Angela estaba fascinada. El gringo no sólo había captado en sus pinturas la apariencia de California, sino también su esencia. Contemplando los paisajes podía oler el calor del verano, oír el zumbido de los insectos, saborear el aire seco. Había pintado una pareja de codornices con las plumas de la cabeza casi rozándose. También el sereno y azul Pacífico, con unas velas blancas en el horizonte. Eran pinturas delicadas, creadas por un corazón lleno de amor, se dijo Angela.
—Daniel dice que el sol de California no se parece a ningún otro del mundo. Dice que es más penetrante y puro, y que los colores cobran vida a su luz —explicó Marina en voz baja—. Mi Daniel es un artista.
Angela la miró con sobresalto. ¿Mi Daniel? Fuera, los músicos afinaban sus instrumentos, y los invitados se saludaban a voces. Angela sintió de repente un terrible presentimiento.
—Pero piensa en Pablo, Marina. Es un muchacho bueno que te dará una buena vida —señaló, detectando el pánico en su voz.
El corazón le latía con violencia. Si Navarro se enteraba de aquello…
Marina inclinó la cabeza.
—Lo sé, mamá, y me casaré con él.
—¿Te casarás con Pablo a pesar de todo lo que me has contado?
Marina tenía los ojos inundados de lágrimas.

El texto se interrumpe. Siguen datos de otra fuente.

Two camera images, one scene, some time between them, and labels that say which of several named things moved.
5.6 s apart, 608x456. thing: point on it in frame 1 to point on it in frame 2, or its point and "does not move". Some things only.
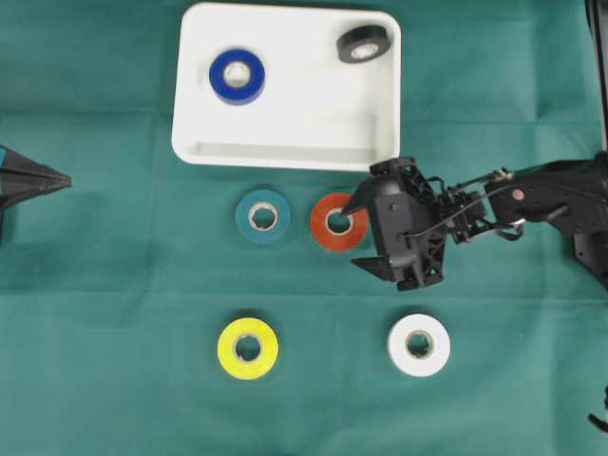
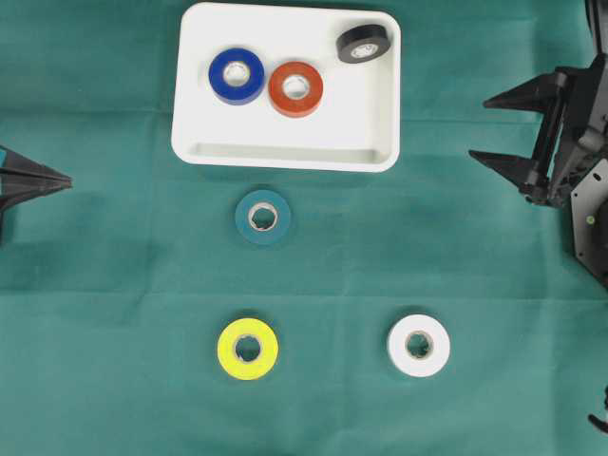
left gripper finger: (21, 174) does not move
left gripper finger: (12, 193) does not move
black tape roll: (362, 36) does not move
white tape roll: (409, 364) does not move
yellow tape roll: (241, 368) does not move
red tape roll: (350, 239) to (300, 106)
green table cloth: (155, 308) does not move
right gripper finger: (362, 199) to (541, 93)
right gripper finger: (378, 266) to (521, 171)
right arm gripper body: (408, 223) to (574, 137)
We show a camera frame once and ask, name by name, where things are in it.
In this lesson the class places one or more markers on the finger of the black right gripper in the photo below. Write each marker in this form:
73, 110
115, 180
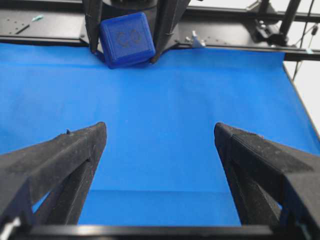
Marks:
169, 13
92, 15

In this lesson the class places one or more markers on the black aluminium frame rail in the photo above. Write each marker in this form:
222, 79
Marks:
257, 28

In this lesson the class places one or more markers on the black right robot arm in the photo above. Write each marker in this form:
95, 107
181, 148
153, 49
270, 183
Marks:
115, 8

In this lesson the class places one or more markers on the blue table cloth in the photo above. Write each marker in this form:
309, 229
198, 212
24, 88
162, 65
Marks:
160, 165

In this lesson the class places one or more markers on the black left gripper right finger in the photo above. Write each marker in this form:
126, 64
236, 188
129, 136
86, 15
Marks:
271, 184

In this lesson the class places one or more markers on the blue cube block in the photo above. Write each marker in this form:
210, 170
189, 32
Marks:
126, 40

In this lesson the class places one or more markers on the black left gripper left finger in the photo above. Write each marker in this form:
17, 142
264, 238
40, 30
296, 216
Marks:
48, 183

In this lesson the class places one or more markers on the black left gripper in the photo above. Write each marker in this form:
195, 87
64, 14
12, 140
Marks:
293, 229

—Me casaré con Pablo porque así lo he prometido. No te deshonraré, mama.
—Pero… no serás feliz.
—Mi corazón siempre pertenecerá a Daniel —admitió Marina con la cabeza gacha—, pero Pablo es un buen hombre, e intentaré ser una buena esposa para él.
Angela contempló la cabeza inclinada de su hija y se maravilló de que ella y Navarro pudieran haber engendrado un espíritu tan bello y fuerte.
—Entonces debes vestirte antes de que los demás empiecen a extrañarse.
Mientras apartaba la caja de costura que la modista había traído para efectuar retoques de última hora en el vestido de novia, recuerdos ya lejanos asaltaron a Angela. Recordaba a su madre haciendo el equipaje para el viaje a España, su desazón al enterarse de que no podían partir. De hecho, pensó, tal vez aquel viaje no sólo estaba proyectado en beneficio de doña Luisa. Por aquel entonces, Angela, que contaba solo dieciséis años y vivía en su universo particular, había creído que su madre quería realizar el viaje por motivos propios, pero ¿acaso no le había dicho que quería una vida mejor para su hija? Recordaba que Luisa se había tornado cada vez más silenciosa después de aquello, como si su alma fuera encogiendo, como una vela cuya llama menguara y menguara hasta extinguirse.
De pronto cayó en la cuenta de que su madre no había tenido intención de regresar de España. Pero abandonar al esposo contravenía las leyes de los hombres y la lglesia. La habrían excomulgado, a ella, Luisa, una mujer tan devota. Tal vez incluso la habrían encarcelado. «¿Quería hacerlo por mí?».
Otro recuerdo acudió a su memoria. Navarro se había burlado al conocer el nombre que Angela había elegido para la pequeña.
—¿Marina? ¿Vas a llamar a nuestra hija como una flota de barcos?
Pero para Angela, Marina era más que el término que designaba a una flota de navíos. Era un nombre que evocaba el océano, imágenes de criaturas marinas que nadaban en libertad. ¡Qué ironía que Marina se hubiera enamorado de un capitán de barco! Tal vez aquel sueño fuera una profecía.
Siguió mirando la cabeza baja de su hija, los hombros hundidos, la actitud resignada, como la del viejo indio cuando el padre se lo llevó. A través de los postigos abiertos y por encima de la música y las risas, Angela oía los chillidos del oso pardo que no había pedido ser capturado, sus rugidos compungidos en petición de ayuda.
—Ese Daniel… —musitó mientras el corazón se le partía en dos—. ¿Es protestante?
Marina alzó la cabeza, iluminado de nuevo el rostro.
—Es un hombre bueno y piadoso, mamá. Quiere llevar la palabra de Dios a gentes que nunca han oído hablar de Jesucristo. ¿Por qué lo preguntas? —inquirió de pronto con el ceño fruncido.